== Dataset excerpts ==
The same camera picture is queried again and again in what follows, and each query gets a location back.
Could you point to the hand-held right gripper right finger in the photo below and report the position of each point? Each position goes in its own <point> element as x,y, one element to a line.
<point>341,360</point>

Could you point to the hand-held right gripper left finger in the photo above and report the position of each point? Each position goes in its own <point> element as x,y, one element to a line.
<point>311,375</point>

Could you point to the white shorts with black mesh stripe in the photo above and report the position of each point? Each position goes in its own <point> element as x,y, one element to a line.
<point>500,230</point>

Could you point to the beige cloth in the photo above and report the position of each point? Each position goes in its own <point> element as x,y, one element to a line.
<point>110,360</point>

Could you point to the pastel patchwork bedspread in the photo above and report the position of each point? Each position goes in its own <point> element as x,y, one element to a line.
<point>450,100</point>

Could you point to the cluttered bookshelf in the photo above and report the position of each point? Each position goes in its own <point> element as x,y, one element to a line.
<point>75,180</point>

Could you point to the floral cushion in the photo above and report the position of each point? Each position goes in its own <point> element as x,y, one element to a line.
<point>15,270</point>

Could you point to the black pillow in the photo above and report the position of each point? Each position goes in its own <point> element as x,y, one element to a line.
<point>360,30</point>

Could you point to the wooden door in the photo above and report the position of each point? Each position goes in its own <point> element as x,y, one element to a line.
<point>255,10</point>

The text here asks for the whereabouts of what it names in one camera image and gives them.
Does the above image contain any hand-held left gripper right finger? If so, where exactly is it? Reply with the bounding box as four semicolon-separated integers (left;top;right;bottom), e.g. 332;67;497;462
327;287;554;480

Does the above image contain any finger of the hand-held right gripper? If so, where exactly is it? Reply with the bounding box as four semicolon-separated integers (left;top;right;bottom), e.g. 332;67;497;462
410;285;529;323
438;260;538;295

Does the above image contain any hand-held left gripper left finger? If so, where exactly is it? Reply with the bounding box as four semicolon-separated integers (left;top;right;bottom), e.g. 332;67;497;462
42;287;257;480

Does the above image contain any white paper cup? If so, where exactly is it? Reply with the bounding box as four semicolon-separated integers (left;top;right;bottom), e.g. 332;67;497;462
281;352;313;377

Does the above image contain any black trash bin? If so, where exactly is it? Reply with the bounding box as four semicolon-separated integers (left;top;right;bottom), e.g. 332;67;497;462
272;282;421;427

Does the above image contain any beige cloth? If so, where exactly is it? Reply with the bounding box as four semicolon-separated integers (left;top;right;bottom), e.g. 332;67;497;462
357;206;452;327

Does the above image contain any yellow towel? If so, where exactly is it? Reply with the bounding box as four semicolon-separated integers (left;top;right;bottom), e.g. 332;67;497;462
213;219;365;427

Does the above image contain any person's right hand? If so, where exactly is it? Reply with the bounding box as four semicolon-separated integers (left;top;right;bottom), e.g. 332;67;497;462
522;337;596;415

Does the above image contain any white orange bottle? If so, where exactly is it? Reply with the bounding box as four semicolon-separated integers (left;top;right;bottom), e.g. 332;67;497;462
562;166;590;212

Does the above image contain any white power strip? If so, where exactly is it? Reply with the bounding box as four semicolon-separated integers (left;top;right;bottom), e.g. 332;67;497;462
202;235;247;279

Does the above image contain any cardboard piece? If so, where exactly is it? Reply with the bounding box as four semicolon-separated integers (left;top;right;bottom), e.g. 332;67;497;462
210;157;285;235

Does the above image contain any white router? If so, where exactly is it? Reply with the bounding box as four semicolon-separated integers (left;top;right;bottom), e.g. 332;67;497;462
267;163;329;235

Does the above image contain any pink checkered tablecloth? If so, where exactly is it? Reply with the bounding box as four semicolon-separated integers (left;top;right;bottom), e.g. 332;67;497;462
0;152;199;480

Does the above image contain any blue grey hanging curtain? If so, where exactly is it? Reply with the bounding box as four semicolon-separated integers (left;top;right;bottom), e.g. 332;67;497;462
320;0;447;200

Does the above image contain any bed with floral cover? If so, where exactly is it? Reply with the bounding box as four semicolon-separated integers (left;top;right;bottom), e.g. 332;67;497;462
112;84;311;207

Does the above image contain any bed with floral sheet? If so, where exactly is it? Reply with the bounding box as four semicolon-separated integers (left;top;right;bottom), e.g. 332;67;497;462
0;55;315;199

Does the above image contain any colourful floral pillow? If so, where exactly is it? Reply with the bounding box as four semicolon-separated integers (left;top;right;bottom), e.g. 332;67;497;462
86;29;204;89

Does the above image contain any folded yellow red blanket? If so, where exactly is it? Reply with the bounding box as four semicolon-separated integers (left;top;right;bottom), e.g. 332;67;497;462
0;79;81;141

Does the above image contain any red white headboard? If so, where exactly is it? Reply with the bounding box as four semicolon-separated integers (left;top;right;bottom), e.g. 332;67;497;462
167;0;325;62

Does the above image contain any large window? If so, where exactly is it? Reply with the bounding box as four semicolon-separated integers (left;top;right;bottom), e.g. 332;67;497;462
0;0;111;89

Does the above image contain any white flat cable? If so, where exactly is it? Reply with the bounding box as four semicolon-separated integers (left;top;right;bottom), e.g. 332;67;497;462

== Required action ==
Reproduce every line above that contains the string "element".

== Response ==
Could you point to the hand-held right gripper right finger in the photo below and report the position of each point? Each position goes in its own <point> element as x,y, one element to a line.
Could you point to the hand-held right gripper left finger in the photo above and report the position of each point? Each position goes in its own <point> element as x,y, one element to a line.
Could you point to the white shorts with black mesh stripe in the photo above and report the position of each point? Each position goes in its own <point> element as x,y, one element to a line.
Could you point to the beige cloth in the photo above and report the position of each point? Each position goes in its own <point> element as x,y, one element to a line.
Could you point to the pastel patchwork bedspread in the photo above and report the position of each point? Each position goes in its own <point> element as x,y, one element to a line.
Could you point to the cluttered bookshelf in the photo above and report the position of each point? Each position goes in its own <point> element as x,y, one element to a line.
Could you point to the floral cushion in the photo above and report the position of each point? Each position goes in its own <point> element as x,y, one element to a line.
Could you point to the black pillow in the photo above and report the position of each point? Each position goes in its own <point> element as x,y, one element to a line.
Could you point to the wooden door in the photo above and report the position of each point? Each position goes in its own <point> element as x,y, one element to a line.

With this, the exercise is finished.